LONDON (Reuters) - Britain is taking steps to establish London as a global hub for the trade of voluntary carbon offsets, finance minister Rishi Sunak said on Wednesday.
The market for carbon offsets is expected to soar over the next few years as companies seek to buy carbon credits to help meet their climate targets and compensate for emissions they are unable to cut themselves.
A new group will be established, led by former London Stock Exchange Group chief executive Clara Furse, “with the aim of positioning the UK and the City of London as the leader of the global voluntary carbon markets,” Sunak said when unveiling the country’s budget.
Britain’s carbon tax will continue to be frozen at 18 pounds ($25.12) per tonne until April 2023, budget documents showed on Wednesday.
Britain introduced the tax on emissions from power plants in April 2013 as a part of efforts to reduce emissions and meet its climate targets, by making polluting fossil fuel power production more expensive.
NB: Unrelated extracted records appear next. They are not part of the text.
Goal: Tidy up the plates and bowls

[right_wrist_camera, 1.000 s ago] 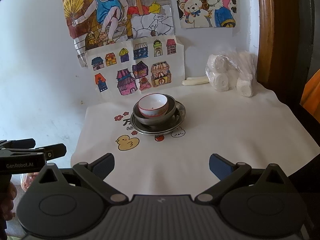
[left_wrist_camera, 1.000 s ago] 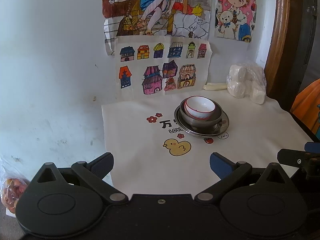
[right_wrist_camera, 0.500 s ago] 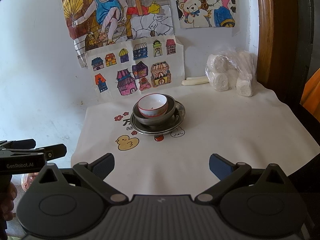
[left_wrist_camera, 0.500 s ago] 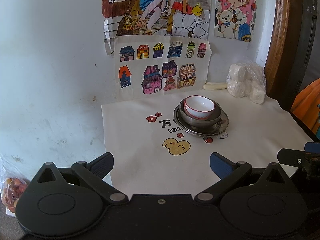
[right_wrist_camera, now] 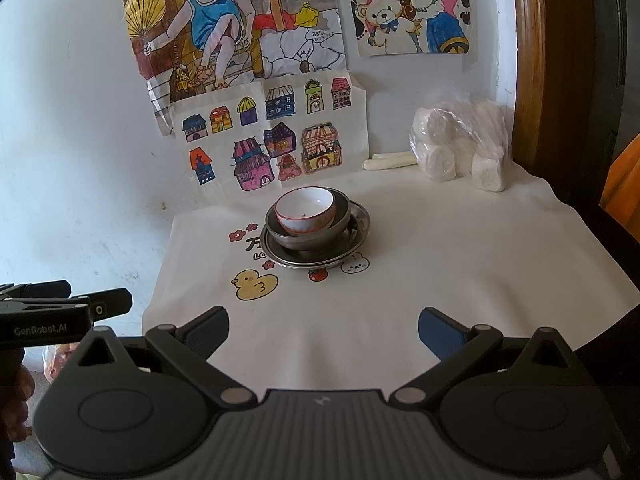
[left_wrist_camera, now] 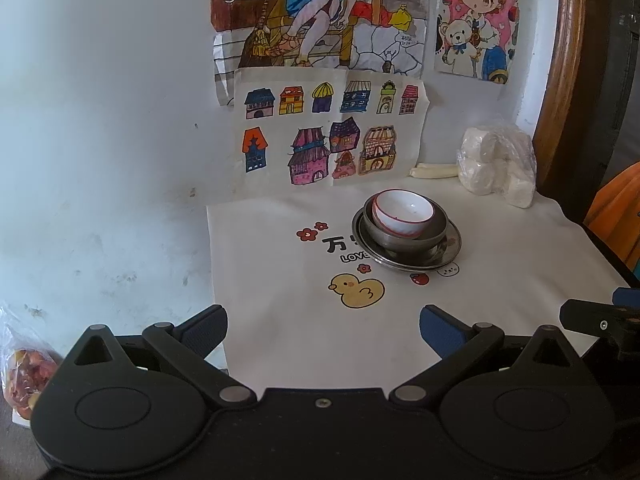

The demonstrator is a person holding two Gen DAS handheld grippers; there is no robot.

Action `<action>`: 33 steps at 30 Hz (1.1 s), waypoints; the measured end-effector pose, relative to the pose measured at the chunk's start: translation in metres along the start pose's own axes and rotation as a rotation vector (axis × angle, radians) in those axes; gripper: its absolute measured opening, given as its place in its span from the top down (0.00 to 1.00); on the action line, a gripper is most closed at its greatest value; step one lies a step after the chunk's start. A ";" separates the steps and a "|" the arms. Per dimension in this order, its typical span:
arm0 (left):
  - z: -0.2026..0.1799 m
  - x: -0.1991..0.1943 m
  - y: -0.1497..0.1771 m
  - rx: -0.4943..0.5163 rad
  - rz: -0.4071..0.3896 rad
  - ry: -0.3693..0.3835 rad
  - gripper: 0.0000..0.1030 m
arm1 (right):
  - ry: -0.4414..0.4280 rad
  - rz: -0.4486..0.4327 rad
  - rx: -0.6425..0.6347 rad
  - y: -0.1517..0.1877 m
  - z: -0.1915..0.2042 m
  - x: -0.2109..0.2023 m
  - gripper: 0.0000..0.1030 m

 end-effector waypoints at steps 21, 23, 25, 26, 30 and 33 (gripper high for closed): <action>0.000 0.004 0.000 -0.002 0.007 0.006 0.01 | 0.006 0.007 0.007 -0.001 0.003 0.004 0.00; 0.000 0.005 0.000 -0.002 0.009 0.006 0.01 | 0.006 0.008 0.009 -0.001 0.003 0.005 0.00; 0.000 0.005 0.000 -0.003 0.009 0.006 0.01 | 0.006 0.008 0.008 -0.001 0.004 0.006 0.00; 0.000 0.005 0.000 -0.003 0.010 0.007 0.01 | 0.006 0.008 0.009 -0.001 0.003 0.005 0.00; 0.000 0.007 0.000 -0.008 0.012 0.008 0.01 | 0.006 0.010 0.011 -0.001 0.004 0.007 0.00; 0.001 0.008 -0.001 -0.013 0.016 0.006 0.01 | 0.004 0.012 0.013 -0.001 0.004 0.009 0.00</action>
Point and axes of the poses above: each gripper's, at about its wrist camera, not at the fingertips, and x roughly the way its jaws point, z to its left, y to its underside, the point moved 6 cm from there along x, roughly the way its jaws point, and after that the axes turned 11 degrees about z, right-handed, at the moved point
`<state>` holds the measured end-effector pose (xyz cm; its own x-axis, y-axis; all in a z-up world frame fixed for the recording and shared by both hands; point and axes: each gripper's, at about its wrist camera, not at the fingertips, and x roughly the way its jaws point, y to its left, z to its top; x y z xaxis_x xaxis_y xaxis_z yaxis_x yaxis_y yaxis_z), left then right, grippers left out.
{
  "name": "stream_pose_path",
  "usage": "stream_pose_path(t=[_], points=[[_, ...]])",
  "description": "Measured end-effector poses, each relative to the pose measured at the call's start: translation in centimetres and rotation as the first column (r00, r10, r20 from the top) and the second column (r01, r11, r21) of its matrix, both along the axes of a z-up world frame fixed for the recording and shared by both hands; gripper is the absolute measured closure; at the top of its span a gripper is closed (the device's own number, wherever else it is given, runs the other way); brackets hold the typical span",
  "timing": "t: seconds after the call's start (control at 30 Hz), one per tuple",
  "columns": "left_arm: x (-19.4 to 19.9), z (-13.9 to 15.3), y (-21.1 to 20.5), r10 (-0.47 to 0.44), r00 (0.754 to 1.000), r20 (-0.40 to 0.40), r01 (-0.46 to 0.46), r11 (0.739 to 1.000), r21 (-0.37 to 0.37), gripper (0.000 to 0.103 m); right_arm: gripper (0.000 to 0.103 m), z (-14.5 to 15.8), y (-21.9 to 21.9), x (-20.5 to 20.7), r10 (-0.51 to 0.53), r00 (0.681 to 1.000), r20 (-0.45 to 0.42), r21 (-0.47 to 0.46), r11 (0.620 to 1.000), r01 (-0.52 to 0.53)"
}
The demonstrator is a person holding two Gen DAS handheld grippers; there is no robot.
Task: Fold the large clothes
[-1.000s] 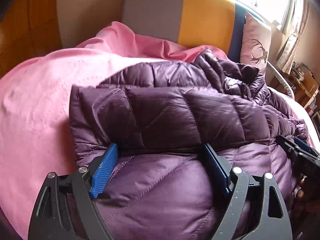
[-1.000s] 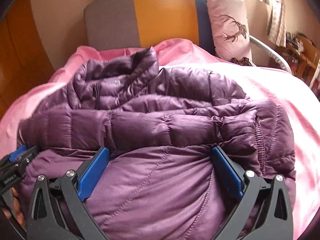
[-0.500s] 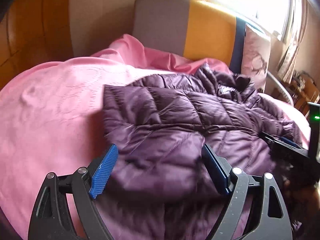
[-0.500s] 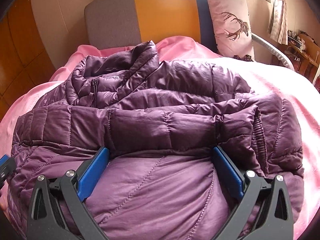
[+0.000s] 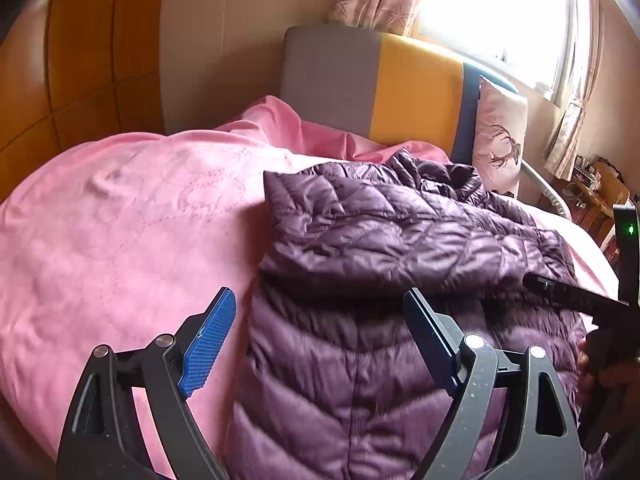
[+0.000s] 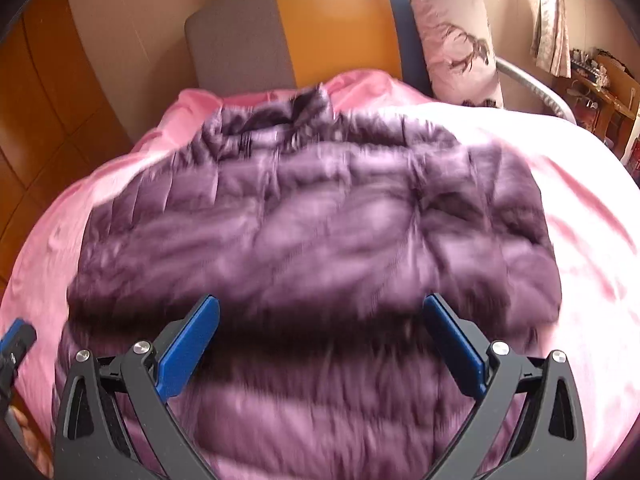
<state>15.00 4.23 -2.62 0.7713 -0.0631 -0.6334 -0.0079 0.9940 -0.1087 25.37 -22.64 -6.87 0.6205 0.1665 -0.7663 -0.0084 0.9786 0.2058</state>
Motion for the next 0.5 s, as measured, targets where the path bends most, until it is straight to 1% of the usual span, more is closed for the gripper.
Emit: stream_pose_path(t=[0.1,0.23,0.5], points=[[-1.2,-0.4,0.2,0.002,1.0,-0.005,-0.002,1.0,-0.002,0.019,0.002,-0.9,0.2,-2.2,0.026,0.999,-0.029,-0.017,1.0,-0.026],[-2.9,-0.8,0.6,0.002,1.0,-0.01,-0.002,1.0,-0.004,0.019,0.002,-2.0,0.5,-4.8,0.043,0.998,-0.04,-0.046,0.998,-0.045],[-5.2,-2.5,1.1,-0.006,0.999,-0.053,0.006,1.0,-0.001,0.019,0.002,-3.0,0.0,-8.9,0.018,1.0,-0.024,-0.022,1.0,-0.018]])
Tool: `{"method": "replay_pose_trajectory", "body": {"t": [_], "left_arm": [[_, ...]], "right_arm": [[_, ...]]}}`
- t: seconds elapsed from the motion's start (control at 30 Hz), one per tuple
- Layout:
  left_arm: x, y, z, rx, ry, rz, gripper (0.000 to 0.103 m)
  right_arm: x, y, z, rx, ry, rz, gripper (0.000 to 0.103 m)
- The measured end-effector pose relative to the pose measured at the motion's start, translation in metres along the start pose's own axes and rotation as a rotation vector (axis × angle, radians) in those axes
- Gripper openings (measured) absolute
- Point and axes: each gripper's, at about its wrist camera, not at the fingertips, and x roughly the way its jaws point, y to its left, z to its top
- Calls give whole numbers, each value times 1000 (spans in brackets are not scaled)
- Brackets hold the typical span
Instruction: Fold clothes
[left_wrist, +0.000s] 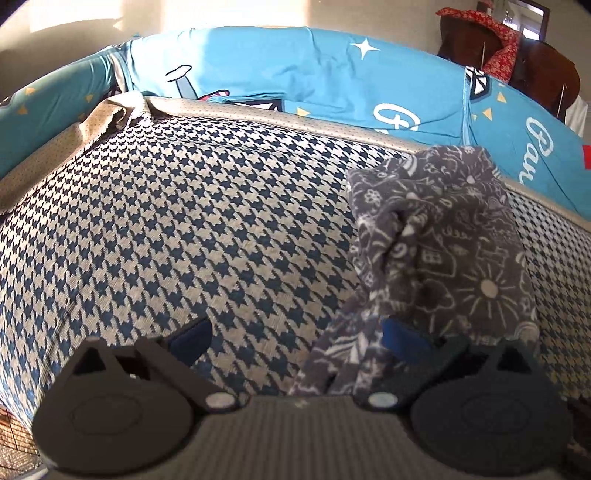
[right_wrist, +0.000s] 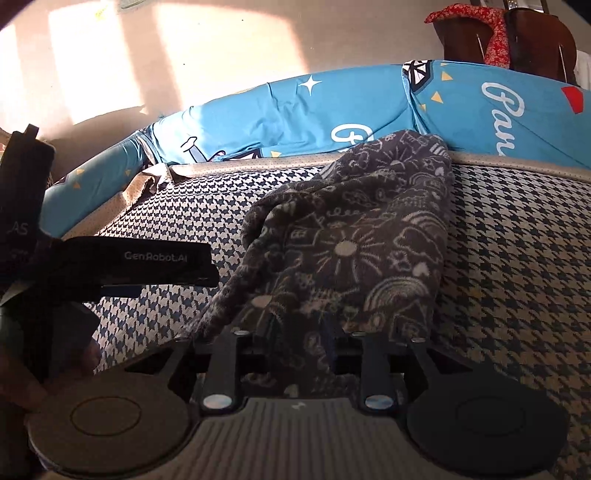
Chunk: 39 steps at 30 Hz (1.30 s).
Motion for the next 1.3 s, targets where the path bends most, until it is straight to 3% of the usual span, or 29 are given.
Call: {"method": "replay_pose_trajectory", "body": {"t": [0.37,0.6,0.97,1.1,1.3], "left_arm": [[24,-5,-10,35,51,67,103],[29,2,-13,-20,63,39,103],[15,-6,-17,44,10,57,103],[-4,-13,-24,85,-56,16,103],[-22,-22,-39,137,-88,-37,103]], "right_arm": [[0,-4,-17,-37,11,-4,30],[-10,-4,-22,-72,1,-5,37],[-27,-10,-31,-26,-17,7,38],[-41,-13,-37,13,-43,8,38],[-58,-10,-47,6,-62,5,39]]}}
Britain also launched a domestic emissions trading system (ETS) this year as part of the country’s plan to reach a net zero carbon emissions target by 2050.
The scheme, which charges emitters such as power plants and industrial factories for each tonne of carbon dioxide, replaces Britain’s participation in the European Union’s ETS, which it left at the end of 2020.
“The government is committed to carbon pricing as a tool to drive decarbonisation and intends to set out additional proposals for expanding the UK Emissions Trading Scheme over the course of 2021,” budget documents said.